▸ Problem description
When a line in the records includes the string "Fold", it goes into the tally; report that tally alone.
***** Dataset records
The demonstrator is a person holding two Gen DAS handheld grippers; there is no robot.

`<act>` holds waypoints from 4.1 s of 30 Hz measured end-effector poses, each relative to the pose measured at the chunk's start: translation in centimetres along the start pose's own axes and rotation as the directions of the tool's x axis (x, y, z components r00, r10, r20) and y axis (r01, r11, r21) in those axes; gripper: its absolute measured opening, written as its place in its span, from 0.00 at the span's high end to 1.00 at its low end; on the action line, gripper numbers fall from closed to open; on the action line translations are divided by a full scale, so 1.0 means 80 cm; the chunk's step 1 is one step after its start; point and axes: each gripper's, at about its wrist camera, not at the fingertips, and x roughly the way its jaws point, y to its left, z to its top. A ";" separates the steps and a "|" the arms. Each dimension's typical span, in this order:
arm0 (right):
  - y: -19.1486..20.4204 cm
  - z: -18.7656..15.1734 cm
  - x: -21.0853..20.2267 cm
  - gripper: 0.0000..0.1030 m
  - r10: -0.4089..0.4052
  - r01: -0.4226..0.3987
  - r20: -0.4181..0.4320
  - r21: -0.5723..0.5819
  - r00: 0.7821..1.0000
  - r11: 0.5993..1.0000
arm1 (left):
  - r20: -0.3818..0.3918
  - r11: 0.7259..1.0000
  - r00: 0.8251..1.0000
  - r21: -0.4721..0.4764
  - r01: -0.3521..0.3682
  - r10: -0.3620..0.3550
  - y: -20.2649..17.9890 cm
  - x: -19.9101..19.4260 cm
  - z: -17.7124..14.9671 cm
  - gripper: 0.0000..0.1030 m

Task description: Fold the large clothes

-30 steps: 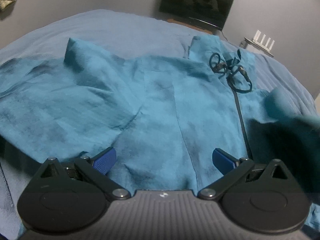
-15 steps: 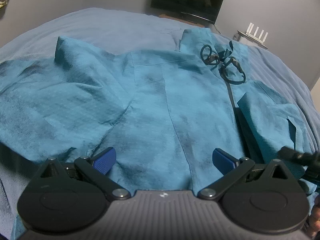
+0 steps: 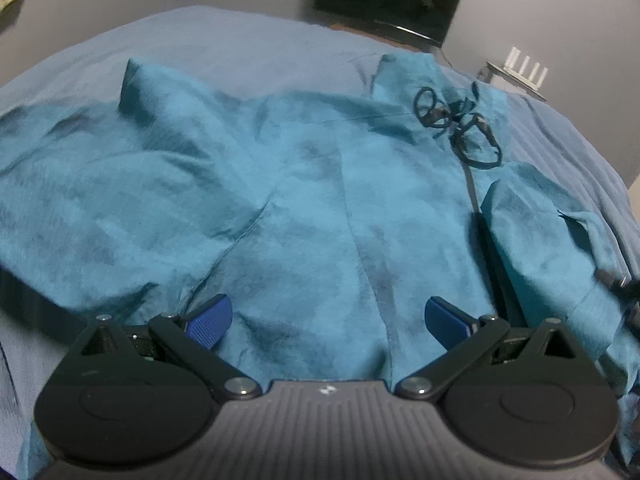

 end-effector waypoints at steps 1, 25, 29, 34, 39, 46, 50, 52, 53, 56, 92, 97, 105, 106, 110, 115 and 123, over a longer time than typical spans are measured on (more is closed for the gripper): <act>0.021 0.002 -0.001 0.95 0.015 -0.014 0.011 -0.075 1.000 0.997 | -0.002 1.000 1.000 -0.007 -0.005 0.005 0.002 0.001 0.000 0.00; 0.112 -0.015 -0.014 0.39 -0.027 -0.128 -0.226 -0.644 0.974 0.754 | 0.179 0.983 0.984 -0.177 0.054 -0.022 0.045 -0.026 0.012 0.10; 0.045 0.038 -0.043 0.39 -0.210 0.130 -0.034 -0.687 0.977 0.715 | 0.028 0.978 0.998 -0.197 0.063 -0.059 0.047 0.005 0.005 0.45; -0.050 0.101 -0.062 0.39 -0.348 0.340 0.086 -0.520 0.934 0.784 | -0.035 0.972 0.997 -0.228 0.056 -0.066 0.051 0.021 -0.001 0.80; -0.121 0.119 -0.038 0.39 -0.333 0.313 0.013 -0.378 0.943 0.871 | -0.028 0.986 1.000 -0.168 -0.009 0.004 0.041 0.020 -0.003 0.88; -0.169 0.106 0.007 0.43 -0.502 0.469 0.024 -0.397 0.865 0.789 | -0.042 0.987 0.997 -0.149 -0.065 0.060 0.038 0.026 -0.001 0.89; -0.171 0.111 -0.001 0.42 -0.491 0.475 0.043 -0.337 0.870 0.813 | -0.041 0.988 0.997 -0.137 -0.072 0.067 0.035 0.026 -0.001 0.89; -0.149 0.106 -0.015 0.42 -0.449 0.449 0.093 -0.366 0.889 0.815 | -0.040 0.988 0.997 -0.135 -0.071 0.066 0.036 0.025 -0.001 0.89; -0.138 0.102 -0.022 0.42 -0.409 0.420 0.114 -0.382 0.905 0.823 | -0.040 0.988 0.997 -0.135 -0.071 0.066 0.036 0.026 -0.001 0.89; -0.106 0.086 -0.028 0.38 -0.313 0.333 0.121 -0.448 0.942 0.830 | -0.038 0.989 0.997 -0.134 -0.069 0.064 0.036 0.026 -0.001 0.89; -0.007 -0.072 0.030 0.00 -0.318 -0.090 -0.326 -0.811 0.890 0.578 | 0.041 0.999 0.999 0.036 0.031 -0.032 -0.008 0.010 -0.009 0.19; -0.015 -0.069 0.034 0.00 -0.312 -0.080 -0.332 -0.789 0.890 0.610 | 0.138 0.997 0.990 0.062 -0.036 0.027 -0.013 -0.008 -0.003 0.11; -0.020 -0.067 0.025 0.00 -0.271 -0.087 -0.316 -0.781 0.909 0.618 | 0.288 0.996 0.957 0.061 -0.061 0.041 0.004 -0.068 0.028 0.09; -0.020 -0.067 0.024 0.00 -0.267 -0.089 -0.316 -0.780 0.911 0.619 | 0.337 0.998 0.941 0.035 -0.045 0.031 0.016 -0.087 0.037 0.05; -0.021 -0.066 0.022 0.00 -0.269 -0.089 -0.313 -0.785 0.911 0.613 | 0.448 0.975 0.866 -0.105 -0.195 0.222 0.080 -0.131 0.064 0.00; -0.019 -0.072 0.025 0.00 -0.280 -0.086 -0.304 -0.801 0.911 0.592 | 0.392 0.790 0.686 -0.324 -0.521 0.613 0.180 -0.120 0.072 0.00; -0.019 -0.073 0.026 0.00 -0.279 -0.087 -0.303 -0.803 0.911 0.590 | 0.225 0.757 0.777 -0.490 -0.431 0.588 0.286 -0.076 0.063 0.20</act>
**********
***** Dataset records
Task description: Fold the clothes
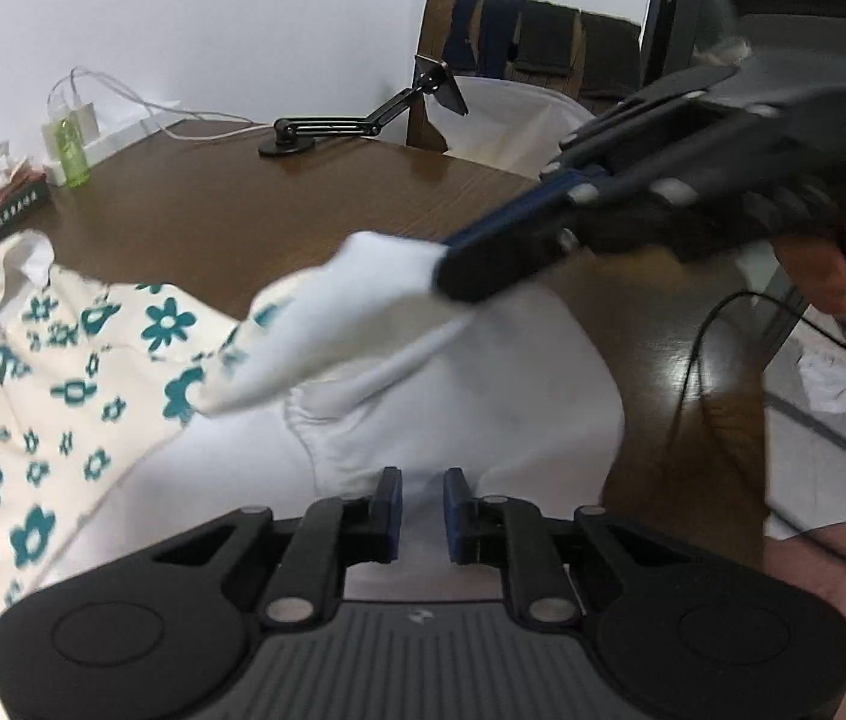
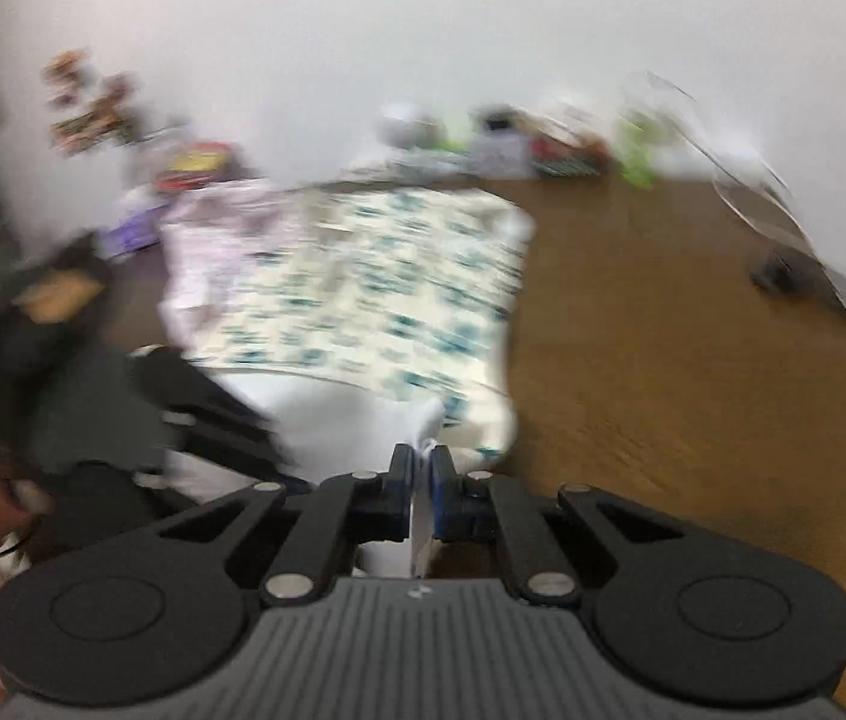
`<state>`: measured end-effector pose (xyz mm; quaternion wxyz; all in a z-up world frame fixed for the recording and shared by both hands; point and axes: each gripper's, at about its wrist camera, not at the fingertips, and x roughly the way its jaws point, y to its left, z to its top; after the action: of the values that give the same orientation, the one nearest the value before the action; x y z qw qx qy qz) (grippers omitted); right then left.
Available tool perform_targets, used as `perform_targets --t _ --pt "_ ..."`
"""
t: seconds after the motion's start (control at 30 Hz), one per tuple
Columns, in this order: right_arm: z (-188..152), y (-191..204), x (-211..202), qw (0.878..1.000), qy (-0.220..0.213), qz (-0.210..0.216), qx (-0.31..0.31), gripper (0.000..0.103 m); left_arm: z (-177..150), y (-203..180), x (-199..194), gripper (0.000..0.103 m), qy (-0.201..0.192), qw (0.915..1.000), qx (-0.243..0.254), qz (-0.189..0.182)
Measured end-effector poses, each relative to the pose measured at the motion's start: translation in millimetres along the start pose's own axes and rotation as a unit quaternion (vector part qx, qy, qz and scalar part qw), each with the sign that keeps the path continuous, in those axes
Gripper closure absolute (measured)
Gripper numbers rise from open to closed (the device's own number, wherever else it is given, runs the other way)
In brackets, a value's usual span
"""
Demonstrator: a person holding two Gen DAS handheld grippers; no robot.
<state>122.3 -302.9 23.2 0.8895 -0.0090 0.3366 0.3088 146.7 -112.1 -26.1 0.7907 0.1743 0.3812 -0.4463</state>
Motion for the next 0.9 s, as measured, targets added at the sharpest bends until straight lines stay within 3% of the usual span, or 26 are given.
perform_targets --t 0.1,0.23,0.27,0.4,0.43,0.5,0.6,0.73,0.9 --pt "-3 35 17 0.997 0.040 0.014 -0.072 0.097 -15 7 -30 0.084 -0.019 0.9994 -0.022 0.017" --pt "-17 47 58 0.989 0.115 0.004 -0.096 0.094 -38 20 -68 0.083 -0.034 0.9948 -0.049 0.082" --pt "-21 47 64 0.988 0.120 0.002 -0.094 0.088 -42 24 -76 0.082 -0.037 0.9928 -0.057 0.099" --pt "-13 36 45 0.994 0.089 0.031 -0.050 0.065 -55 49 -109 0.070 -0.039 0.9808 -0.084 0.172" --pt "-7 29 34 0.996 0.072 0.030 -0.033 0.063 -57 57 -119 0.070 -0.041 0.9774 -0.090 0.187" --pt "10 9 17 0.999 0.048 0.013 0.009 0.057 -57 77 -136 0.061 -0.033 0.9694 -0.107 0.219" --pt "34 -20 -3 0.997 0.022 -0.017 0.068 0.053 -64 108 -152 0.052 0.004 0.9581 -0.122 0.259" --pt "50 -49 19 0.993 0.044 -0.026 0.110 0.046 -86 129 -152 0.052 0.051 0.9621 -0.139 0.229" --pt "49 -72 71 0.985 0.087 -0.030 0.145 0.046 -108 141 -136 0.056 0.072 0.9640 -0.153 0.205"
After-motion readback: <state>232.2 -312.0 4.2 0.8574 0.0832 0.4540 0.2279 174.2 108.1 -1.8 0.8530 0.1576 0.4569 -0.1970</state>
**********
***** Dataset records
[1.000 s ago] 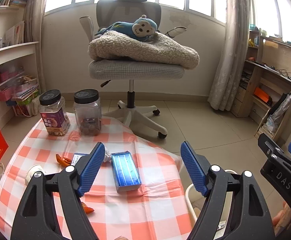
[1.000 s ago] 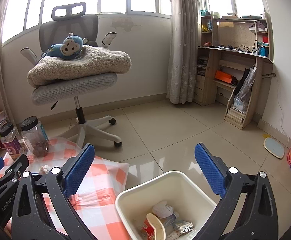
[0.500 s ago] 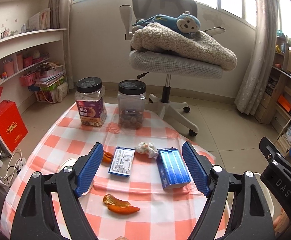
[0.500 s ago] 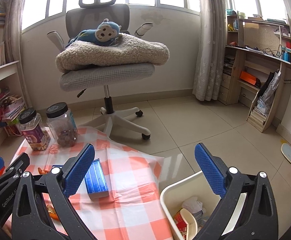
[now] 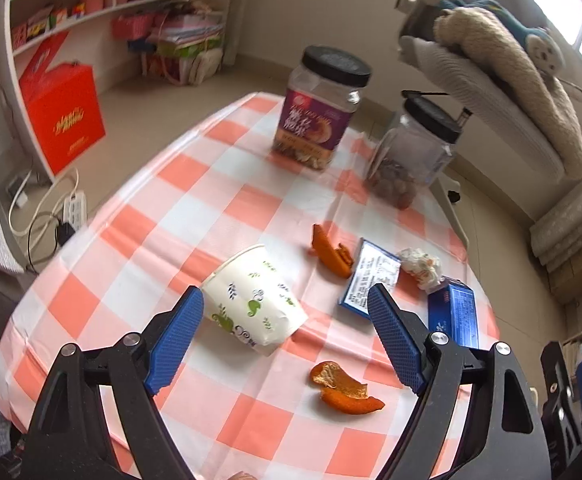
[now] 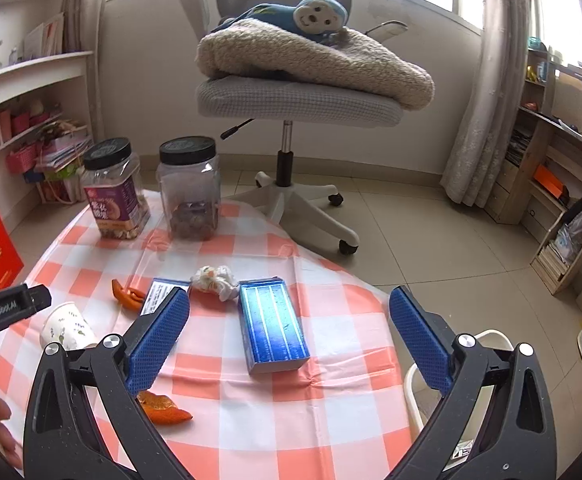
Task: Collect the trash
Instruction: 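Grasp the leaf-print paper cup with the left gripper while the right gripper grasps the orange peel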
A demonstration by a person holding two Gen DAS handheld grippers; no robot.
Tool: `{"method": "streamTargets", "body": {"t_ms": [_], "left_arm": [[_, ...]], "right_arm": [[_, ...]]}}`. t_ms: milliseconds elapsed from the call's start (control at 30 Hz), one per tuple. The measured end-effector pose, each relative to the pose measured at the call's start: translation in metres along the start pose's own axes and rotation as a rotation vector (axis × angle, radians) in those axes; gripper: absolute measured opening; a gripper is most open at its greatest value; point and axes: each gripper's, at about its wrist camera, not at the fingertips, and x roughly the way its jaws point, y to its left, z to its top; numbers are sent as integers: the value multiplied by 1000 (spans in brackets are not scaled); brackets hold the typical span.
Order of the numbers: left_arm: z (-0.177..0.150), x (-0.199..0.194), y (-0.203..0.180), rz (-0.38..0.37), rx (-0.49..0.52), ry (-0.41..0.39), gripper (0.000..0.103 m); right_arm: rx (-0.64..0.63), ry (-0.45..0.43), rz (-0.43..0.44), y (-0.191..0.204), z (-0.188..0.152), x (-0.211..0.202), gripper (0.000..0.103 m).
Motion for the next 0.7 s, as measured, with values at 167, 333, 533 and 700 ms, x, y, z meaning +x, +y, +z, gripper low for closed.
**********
▸ Exercise solution
2